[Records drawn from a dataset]
───

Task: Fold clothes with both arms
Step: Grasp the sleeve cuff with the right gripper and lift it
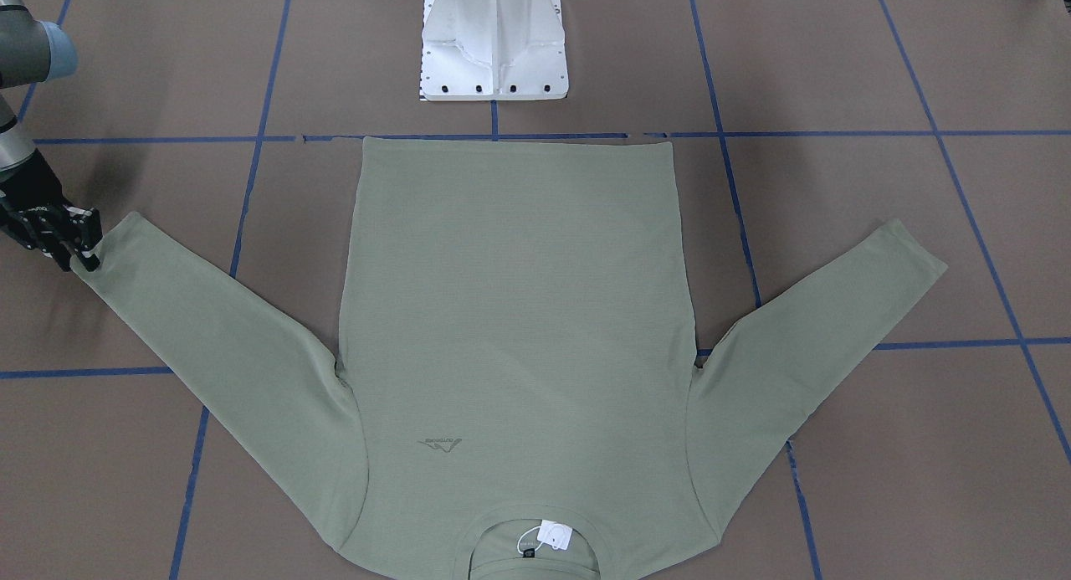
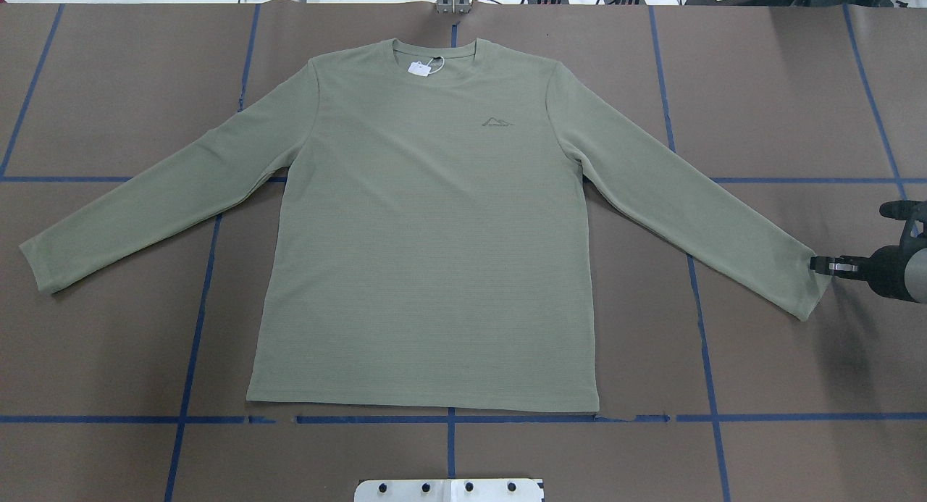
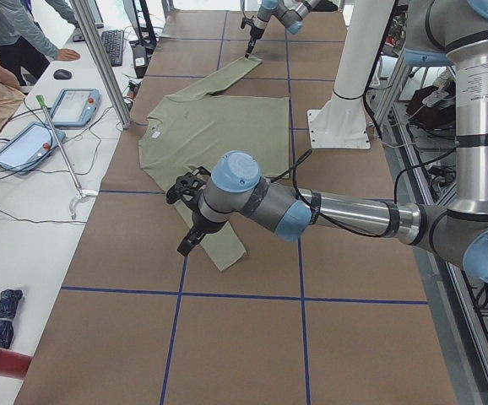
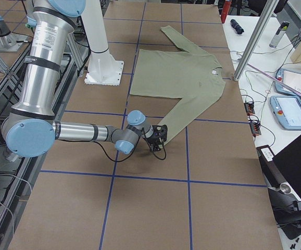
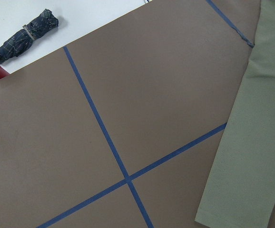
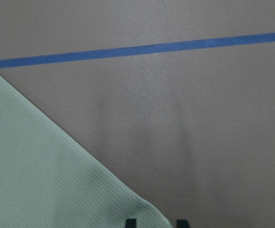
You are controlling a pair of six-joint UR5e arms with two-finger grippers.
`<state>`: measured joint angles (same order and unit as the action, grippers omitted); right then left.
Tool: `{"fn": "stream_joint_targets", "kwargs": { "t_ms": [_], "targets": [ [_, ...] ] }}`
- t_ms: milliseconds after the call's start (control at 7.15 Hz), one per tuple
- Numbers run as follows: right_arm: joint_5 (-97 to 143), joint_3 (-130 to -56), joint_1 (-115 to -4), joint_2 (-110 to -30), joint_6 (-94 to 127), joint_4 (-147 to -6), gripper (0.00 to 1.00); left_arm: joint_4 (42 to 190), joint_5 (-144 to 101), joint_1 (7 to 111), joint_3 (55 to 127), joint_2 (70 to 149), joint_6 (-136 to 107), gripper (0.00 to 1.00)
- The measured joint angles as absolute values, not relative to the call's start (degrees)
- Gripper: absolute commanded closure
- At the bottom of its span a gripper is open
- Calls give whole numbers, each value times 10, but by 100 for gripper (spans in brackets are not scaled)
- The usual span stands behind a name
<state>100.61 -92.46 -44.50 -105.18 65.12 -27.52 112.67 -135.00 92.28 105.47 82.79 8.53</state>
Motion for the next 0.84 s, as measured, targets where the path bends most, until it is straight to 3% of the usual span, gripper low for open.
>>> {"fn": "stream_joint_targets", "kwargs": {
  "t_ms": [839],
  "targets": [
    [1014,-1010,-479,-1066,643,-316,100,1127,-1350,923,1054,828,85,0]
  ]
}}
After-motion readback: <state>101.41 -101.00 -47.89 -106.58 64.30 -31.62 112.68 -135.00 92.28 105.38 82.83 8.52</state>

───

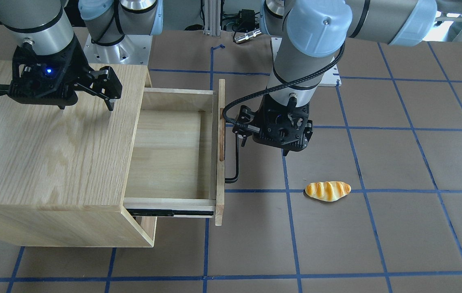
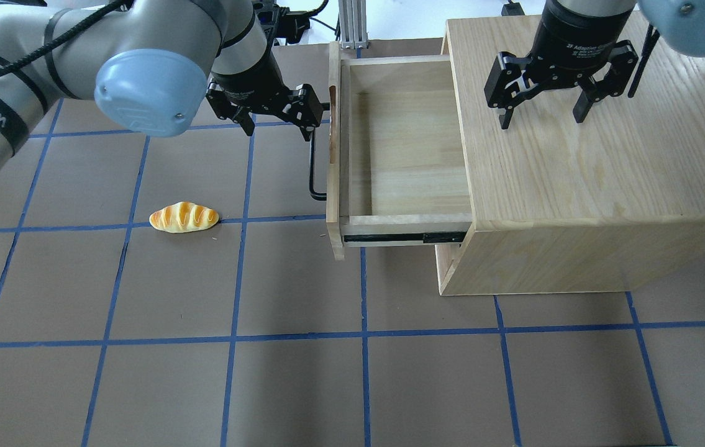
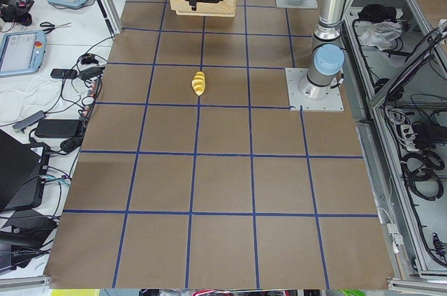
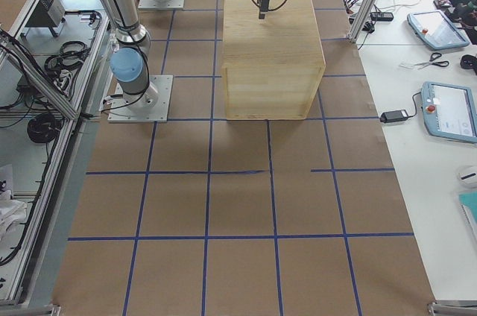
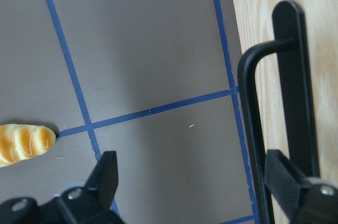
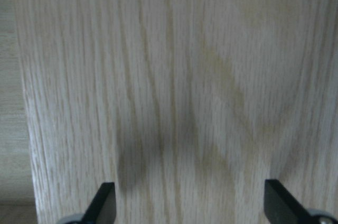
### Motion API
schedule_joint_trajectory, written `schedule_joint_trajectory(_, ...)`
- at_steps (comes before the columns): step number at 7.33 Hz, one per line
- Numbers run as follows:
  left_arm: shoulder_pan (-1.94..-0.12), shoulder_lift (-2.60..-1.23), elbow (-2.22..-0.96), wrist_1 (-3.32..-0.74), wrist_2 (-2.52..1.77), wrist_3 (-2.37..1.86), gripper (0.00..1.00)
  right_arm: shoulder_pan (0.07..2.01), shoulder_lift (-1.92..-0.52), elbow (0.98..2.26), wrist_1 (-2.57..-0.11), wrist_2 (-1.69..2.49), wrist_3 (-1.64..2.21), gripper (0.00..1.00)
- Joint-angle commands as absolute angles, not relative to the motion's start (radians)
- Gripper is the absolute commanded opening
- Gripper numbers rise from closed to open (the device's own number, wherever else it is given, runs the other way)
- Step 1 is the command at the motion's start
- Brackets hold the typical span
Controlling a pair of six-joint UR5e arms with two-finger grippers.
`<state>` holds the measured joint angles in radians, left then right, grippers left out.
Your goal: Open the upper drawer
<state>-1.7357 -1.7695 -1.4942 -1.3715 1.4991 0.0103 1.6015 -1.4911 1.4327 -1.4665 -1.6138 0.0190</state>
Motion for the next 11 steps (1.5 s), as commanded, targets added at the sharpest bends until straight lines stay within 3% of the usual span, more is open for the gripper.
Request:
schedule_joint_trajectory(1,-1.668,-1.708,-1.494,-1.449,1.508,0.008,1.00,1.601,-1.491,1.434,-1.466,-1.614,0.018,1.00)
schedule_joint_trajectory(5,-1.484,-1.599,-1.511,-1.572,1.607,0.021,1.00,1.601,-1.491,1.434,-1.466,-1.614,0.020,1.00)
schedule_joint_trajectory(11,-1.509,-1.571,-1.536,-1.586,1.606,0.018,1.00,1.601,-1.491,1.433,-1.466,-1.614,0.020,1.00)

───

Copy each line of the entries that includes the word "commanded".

_COMPLETED EXERCISE_.
- Gripper: absolute commanded closure
- Gripper is the absolute commanded opening
Motion for the next 11 steps (1.5 s), as commanded, targets added at the sharpest bends until straight lines stay within 3% of the usual span, more is open for the gripper.

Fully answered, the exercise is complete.